RAW DATA: Begin

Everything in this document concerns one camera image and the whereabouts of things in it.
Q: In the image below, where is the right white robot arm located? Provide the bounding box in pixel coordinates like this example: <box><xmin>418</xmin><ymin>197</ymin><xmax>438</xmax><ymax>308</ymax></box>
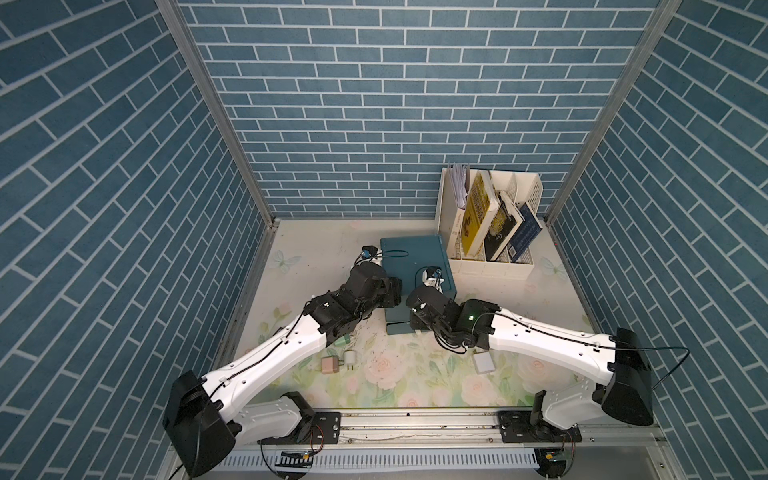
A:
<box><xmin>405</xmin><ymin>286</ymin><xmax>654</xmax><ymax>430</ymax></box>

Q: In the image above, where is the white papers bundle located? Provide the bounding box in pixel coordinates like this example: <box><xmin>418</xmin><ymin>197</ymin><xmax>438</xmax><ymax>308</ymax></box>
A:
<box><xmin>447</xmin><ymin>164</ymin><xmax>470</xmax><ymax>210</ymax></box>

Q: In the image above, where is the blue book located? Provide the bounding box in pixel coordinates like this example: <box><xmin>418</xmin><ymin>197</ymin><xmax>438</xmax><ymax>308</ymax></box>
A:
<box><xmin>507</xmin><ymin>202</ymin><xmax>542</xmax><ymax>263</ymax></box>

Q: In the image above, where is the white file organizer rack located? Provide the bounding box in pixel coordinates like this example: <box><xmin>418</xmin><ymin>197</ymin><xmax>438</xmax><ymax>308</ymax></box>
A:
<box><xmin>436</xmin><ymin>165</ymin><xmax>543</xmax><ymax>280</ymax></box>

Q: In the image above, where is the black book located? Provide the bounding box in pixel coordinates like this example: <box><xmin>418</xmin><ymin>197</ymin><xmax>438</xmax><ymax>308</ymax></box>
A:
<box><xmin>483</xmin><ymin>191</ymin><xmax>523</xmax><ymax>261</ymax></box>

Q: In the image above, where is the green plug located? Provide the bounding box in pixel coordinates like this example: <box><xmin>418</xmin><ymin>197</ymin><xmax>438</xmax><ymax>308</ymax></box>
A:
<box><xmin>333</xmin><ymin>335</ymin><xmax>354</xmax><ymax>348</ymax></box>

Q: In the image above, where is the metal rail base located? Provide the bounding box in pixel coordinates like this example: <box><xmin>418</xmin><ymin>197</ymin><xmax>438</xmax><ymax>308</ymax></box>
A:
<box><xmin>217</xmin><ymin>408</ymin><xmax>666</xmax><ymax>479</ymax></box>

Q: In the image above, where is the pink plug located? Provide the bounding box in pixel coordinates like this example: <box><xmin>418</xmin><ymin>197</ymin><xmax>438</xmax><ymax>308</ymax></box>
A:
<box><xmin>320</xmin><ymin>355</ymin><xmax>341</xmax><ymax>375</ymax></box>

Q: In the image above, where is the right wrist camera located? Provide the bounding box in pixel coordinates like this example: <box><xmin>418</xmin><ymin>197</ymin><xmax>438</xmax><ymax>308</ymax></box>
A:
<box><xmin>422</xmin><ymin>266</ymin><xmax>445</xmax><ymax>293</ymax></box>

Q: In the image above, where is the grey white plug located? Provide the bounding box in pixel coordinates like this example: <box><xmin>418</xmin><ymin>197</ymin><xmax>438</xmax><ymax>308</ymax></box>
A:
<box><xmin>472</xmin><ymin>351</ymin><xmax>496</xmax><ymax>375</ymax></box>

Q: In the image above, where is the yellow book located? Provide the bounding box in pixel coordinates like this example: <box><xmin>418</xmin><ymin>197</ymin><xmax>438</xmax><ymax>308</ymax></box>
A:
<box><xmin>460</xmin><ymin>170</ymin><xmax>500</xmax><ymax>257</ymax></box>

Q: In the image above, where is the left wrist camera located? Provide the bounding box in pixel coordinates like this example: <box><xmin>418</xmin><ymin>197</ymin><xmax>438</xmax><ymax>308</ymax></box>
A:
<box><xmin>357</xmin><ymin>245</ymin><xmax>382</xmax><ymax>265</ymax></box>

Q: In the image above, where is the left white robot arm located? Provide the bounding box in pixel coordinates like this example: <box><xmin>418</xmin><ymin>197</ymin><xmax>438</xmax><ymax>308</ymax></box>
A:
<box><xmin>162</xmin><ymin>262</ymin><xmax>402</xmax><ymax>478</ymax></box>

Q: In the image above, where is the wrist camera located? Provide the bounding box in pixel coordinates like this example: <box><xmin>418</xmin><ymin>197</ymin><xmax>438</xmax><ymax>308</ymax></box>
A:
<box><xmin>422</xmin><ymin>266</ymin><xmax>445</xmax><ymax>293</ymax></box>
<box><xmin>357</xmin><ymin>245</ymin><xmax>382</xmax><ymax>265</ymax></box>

RAW DATA: End
RAW DATA: Begin

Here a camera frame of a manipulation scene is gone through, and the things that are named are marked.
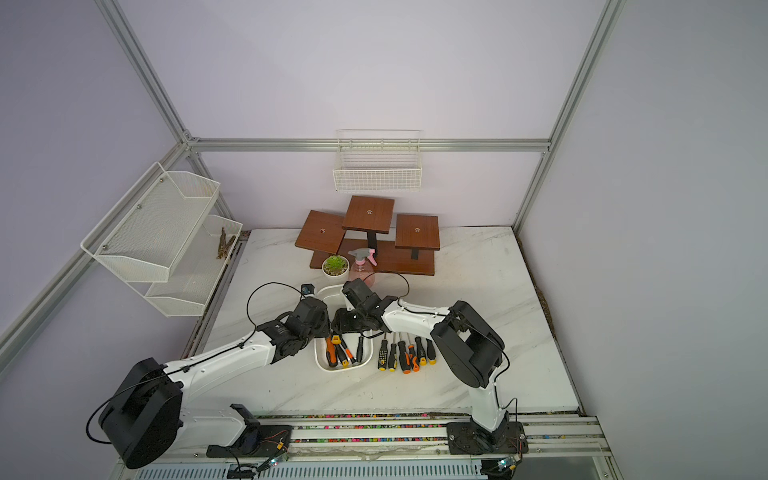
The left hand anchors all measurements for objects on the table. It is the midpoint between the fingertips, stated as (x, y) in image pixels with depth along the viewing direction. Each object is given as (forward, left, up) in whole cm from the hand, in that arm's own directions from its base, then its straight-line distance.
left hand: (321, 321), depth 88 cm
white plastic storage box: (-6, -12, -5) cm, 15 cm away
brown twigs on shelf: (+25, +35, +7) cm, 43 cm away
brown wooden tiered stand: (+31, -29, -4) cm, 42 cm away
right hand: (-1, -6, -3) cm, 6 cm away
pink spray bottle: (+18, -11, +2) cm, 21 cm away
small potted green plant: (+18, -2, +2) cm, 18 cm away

RAW DATA: End
RAW DATA: Begin

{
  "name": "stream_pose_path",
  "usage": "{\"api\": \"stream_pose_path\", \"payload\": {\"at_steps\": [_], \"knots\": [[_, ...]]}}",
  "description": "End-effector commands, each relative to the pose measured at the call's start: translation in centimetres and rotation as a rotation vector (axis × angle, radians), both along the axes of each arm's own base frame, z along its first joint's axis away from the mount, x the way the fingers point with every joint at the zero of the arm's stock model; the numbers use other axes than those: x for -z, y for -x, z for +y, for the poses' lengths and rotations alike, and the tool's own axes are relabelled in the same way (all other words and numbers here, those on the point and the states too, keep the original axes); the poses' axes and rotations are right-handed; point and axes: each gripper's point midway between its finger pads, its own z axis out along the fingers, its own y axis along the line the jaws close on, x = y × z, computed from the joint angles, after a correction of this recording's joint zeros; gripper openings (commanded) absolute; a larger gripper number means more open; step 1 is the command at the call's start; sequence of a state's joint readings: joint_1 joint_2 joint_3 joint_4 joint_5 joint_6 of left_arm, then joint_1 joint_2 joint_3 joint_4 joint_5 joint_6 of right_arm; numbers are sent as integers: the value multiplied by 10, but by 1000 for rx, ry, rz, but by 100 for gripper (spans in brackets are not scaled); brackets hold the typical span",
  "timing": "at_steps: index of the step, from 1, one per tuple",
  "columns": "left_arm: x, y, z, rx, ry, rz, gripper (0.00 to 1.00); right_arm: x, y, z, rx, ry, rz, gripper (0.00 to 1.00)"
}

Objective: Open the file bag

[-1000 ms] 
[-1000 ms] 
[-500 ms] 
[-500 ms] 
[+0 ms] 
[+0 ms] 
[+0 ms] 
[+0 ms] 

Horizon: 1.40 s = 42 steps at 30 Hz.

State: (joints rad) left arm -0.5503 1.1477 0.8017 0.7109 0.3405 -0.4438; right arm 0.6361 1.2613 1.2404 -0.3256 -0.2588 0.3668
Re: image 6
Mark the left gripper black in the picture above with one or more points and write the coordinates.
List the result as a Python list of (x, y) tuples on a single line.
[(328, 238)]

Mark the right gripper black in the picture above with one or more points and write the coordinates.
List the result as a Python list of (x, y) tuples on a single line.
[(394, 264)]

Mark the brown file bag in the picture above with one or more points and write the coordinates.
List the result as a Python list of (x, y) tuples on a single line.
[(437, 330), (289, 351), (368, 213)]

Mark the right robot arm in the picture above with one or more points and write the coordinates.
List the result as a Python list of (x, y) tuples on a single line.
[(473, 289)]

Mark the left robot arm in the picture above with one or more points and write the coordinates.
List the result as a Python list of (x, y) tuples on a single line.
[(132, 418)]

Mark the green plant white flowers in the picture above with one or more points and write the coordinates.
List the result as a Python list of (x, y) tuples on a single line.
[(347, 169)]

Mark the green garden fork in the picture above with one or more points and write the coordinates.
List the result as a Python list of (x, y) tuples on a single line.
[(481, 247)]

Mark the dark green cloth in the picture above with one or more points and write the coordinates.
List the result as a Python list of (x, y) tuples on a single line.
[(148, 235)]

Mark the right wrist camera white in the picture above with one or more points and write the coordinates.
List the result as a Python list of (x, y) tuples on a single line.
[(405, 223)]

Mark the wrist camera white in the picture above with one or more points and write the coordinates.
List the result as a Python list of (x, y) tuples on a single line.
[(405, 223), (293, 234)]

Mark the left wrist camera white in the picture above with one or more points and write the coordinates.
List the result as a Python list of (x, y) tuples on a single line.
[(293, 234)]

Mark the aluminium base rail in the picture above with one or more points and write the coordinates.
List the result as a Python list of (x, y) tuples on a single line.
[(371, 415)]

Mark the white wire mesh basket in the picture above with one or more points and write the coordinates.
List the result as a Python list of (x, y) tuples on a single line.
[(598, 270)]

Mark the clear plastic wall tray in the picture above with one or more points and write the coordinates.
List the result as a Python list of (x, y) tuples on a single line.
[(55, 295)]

RAW DATA: End

-- WHAT THE TASK ASKS --
Going through the entries above, count the lines with the word "plastic". Give only the result.

-- TASK ANSWER --
2